### Available data
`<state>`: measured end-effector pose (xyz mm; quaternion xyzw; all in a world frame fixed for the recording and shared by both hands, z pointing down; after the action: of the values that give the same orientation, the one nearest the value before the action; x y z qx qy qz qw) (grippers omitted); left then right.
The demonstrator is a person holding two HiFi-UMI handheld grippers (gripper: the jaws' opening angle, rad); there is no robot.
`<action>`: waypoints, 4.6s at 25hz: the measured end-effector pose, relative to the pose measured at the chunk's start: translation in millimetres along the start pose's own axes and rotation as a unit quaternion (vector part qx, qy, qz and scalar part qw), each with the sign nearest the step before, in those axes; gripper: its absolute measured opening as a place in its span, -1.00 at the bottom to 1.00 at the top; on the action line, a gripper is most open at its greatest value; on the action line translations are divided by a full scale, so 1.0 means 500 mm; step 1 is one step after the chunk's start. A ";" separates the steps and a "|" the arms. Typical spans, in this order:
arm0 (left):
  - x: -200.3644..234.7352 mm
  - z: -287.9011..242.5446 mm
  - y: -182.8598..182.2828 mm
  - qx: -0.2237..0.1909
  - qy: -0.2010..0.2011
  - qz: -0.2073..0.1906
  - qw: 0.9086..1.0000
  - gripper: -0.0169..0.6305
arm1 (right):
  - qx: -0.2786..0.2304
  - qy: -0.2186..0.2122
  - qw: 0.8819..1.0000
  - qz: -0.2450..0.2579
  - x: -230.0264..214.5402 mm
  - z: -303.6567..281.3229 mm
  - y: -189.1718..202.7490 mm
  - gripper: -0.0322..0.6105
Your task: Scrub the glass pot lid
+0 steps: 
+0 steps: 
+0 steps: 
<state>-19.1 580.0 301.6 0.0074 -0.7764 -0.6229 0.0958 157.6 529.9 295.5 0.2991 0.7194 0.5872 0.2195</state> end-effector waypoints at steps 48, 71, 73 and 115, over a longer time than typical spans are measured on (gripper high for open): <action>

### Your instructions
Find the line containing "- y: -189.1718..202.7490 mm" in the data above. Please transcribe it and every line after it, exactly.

### Result for this exercise
  - y: -189.1718..202.7490 mm
  - gripper: -0.0322..0.6105
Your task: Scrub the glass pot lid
+0 steps: 
+0 steps: 
+0 steps: 
<state>-19.1 580.0 301.6 0.0074 -0.7764 -0.6229 0.0958 157.6 529.9 295.5 0.2991 0.7194 0.5872 0.2195</state> end-effector waypoints at steps 48, 71, 73 and 115, over a longer time than typical spans are measured on (gripper high for open): <action>

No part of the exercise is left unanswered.